Object based attention increases signals of the attended object:
Attending to faces enhances activity in the FFA, while attention to houses enhances activity in
the parahippocampal place area.
In the monkey area V4, attention increases the amount of
synchrony between neurons that process the attended stimulus.
→ activity is recorded from two separate neurons with distinct
receptive fields (yellow and green boxes). When the grating
stimulus that covers these RF’s is attended, responses are larger
than when the other grating is attended.
→ But also, the strength of synchronous 50Hz oscillations
between the two neurons is larger when the stimulus covering the
RF’s is attended.
So not only more action potentials but also more synchronized.
We have seen synchrony as the potential label for assembly coding: neurons of each assembly
fire action potentials in synchrony. Assembly A and B code for different objects. The brain
‘knows’ which parts belong together because those belong to an assembly fire action
potentials in synchrony (cross-correlation function reveals synchrony).

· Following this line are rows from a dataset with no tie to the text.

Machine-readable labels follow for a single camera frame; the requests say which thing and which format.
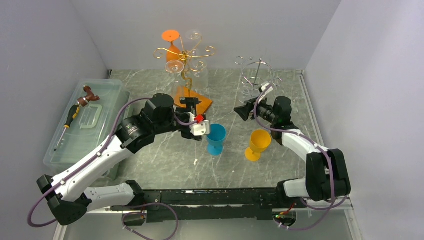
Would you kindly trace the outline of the clear tall glass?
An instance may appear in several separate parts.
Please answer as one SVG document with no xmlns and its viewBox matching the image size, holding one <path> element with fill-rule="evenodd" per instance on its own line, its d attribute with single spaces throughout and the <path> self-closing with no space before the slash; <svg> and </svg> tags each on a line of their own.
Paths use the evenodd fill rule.
<svg viewBox="0 0 424 240">
<path fill-rule="evenodd" d="M 245 101 L 249 101 L 255 98 L 255 89 L 250 84 L 242 84 L 237 92 L 237 101 L 239 104 L 244 104 Z"/>
</svg>

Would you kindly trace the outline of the gold wire glass rack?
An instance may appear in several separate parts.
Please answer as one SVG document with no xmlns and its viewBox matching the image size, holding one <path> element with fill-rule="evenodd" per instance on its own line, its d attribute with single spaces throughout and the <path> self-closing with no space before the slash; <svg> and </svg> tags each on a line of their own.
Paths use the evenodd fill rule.
<svg viewBox="0 0 424 240">
<path fill-rule="evenodd" d="M 185 49 L 183 38 L 181 35 L 180 35 L 180 39 L 174 42 L 174 45 L 180 49 L 181 53 L 179 55 L 181 57 L 181 62 L 183 62 L 185 65 L 185 70 L 184 70 L 184 73 L 182 74 L 183 79 L 186 80 L 186 85 L 184 88 L 184 97 L 198 98 L 201 101 L 201 103 L 196 106 L 196 111 L 199 114 L 204 114 L 212 106 L 213 101 L 210 98 L 202 95 L 201 91 L 195 91 L 193 89 L 193 79 L 190 73 L 191 72 L 190 65 L 193 60 L 196 60 L 196 59 L 205 60 L 205 58 L 213 56 L 216 52 L 216 49 L 213 46 L 206 46 L 205 54 L 203 55 L 200 54 L 200 56 L 191 56 L 188 54 L 188 51 Z M 165 58 L 165 61 L 166 61 L 167 48 L 163 48 L 163 47 L 157 48 L 153 53 L 154 58 L 156 59 Z M 176 106 L 185 107 L 185 105 L 183 105 L 182 103 L 183 102 L 180 100 L 180 105 L 176 105 Z"/>
</svg>

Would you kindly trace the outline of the yellow plastic goblet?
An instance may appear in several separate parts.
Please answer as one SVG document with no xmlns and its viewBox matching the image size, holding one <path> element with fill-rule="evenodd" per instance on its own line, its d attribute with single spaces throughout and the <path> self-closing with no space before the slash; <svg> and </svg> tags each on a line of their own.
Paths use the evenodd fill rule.
<svg viewBox="0 0 424 240">
<path fill-rule="evenodd" d="M 263 129 L 257 129 L 250 135 L 249 146 L 244 155 L 251 162 L 258 161 L 261 154 L 270 146 L 272 142 L 271 135 Z"/>
</svg>

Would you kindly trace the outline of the chrome wire glass rack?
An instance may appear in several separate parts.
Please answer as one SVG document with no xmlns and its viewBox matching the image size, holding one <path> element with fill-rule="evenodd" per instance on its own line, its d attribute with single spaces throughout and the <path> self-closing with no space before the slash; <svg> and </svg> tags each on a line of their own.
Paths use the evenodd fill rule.
<svg viewBox="0 0 424 240">
<path fill-rule="evenodd" d="M 237 56 L 234 63 L 240 66 L 241 69 L 240 87 L 242 84 L 252 85 L 255 89 L 255 98 L 260 95 L 260 87 L 263 83 L 270 83 L 275 88 L 283 84 L 283 79 L 262 58 L 255 60 L 253 57 L 243 58 L 242 56 Z"/>
</svg>

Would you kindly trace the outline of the clear small glass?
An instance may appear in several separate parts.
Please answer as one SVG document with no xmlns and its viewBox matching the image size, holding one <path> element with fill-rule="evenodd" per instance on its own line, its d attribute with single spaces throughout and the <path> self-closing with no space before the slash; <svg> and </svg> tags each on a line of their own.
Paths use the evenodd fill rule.
<svg viewBox="0 0 424 240">
<path fill-rule="evenodd" d="M 204 91 L 209 86 L 209 72 L 207 66 L 207 62 L 201 59 L 194 59 L 190 63 L 192 88 L 196 92 Z"/>
</svg>

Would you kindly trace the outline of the blue plastic goblet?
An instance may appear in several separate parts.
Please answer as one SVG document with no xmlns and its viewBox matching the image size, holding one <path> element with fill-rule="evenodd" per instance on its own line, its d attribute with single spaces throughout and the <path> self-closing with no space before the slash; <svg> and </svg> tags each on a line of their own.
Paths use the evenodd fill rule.
<svg viewBox="0 0 424 240">
<path fill-rule="evenodd" d="M 227 131 L 223 125 L 213 123 L 210 126 L 210 134 L 206 136 L 207 151 L 210 155 L 218 156 L 223 152 L 226 136 Z"/>
</svg>

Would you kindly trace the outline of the clear pink tinted glass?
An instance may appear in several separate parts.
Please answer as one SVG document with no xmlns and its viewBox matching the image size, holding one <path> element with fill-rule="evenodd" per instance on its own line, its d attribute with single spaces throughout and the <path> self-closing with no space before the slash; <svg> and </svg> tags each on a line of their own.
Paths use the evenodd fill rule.
<svg viewBox="0 0 424 240">
<path fill-rule="evenodd" d="M 174 77 L 171 96 L 175 105 L 180 105 L 180 98 L 185 97 L 186 80 L 183 78 L 185 64 L 180 60 L 170 60 L 165 65 L 165 70 Z"/>
</svg>

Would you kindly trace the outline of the orange plastic goblet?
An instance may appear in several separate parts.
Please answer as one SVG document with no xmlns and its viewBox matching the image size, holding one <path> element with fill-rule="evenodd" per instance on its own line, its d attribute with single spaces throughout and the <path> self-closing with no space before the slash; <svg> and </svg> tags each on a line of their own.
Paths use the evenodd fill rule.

Increased synchrony and increased response
have both been proposed as a neural correlate
of perceptual grouping/binding, needed for
object recognition.
Does the increased synchronyand reponse
strength seen when the stimuli are attended
play a role in (better) object recognition?
1. Feature integration theory
2. Biased competition theory
Feature integration theory → visual search task (find wally).
Wally is uniquely defined by a combination of different features.